In male offspring, liver gene analyses suggested a reduced ability to adapt to fasting and mobilise energy. This impaired metabolic flexibility could potentially increase susceptibility to metabolic disorders later in life. 

Female offspring, meanwhile, showed gene expression changes in fat tissue that may enhance glucose uptake. 

Much research on pregnancy and child health focuses on maternal exposures during pregnancy. However, this study highlights that fathers’ health and lifestyle before conception may also influence offspring health.
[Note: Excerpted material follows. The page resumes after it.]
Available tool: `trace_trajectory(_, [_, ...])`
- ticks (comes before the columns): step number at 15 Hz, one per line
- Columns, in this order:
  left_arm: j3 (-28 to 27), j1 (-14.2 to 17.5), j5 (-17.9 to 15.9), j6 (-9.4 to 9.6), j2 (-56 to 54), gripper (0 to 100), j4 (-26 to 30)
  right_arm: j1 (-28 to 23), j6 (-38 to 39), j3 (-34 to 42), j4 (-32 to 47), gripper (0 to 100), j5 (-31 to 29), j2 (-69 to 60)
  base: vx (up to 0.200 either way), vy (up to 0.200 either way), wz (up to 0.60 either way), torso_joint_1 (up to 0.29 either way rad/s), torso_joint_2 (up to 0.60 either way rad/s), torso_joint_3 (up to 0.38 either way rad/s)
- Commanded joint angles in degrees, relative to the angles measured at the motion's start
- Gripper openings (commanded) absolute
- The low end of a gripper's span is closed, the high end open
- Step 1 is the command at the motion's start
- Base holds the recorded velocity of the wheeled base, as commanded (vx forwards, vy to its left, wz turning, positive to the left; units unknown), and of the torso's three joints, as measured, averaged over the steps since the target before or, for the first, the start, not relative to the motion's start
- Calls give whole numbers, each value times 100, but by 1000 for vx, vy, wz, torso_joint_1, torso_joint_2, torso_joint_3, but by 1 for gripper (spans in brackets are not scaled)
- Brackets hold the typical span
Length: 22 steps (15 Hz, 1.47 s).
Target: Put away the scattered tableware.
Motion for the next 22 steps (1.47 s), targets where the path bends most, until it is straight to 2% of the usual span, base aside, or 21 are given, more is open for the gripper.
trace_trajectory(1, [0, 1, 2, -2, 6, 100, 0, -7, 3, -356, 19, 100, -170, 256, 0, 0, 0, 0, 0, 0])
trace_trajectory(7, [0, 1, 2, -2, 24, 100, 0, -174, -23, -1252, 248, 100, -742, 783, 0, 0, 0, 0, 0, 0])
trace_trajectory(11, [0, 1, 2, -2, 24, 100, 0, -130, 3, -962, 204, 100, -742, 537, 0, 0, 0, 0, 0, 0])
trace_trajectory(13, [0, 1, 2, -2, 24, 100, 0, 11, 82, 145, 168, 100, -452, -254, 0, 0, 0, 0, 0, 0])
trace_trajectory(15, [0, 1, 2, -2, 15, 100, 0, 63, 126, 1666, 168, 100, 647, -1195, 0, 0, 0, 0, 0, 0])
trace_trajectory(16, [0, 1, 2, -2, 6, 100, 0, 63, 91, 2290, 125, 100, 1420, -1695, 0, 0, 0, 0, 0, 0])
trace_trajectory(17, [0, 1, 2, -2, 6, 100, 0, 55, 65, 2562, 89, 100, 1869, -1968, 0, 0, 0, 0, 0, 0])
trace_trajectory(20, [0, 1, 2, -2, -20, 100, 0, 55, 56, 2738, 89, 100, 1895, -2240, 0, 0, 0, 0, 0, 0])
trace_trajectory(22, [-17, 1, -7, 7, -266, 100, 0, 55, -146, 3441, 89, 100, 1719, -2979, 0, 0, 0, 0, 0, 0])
Senior author Raquel Chamorro-Garcia, PhD, noted in the statement available on the UC Santa Cruz website, “Considering the evidence that male exposure can increase the likelihood of their children developing chronic diseases, it is crucial to incorporate male health into preconception care.” 

Does fathers’ smoking increase diabetes risk in children?

The researchers caution that this study was conducted in mice, and further research is needed to determine whether similar effects occur in humans. 

However, the findings add to a growing body of evidence suggesting that environmental exposures, including smoking, diet, and toxins, may affect health across generations through biological changes in sperm and gene regulation. 

Future studies will need to examine whether these metabolic alterations persist into adulthood and whether they increase the likelihood of obesity, insulin resistance, or type 2 diabetes later in life. 

The study highlights that reproductive health is not just about mothers. Fathers’ lifestyle choices also influence the long-term health of future children.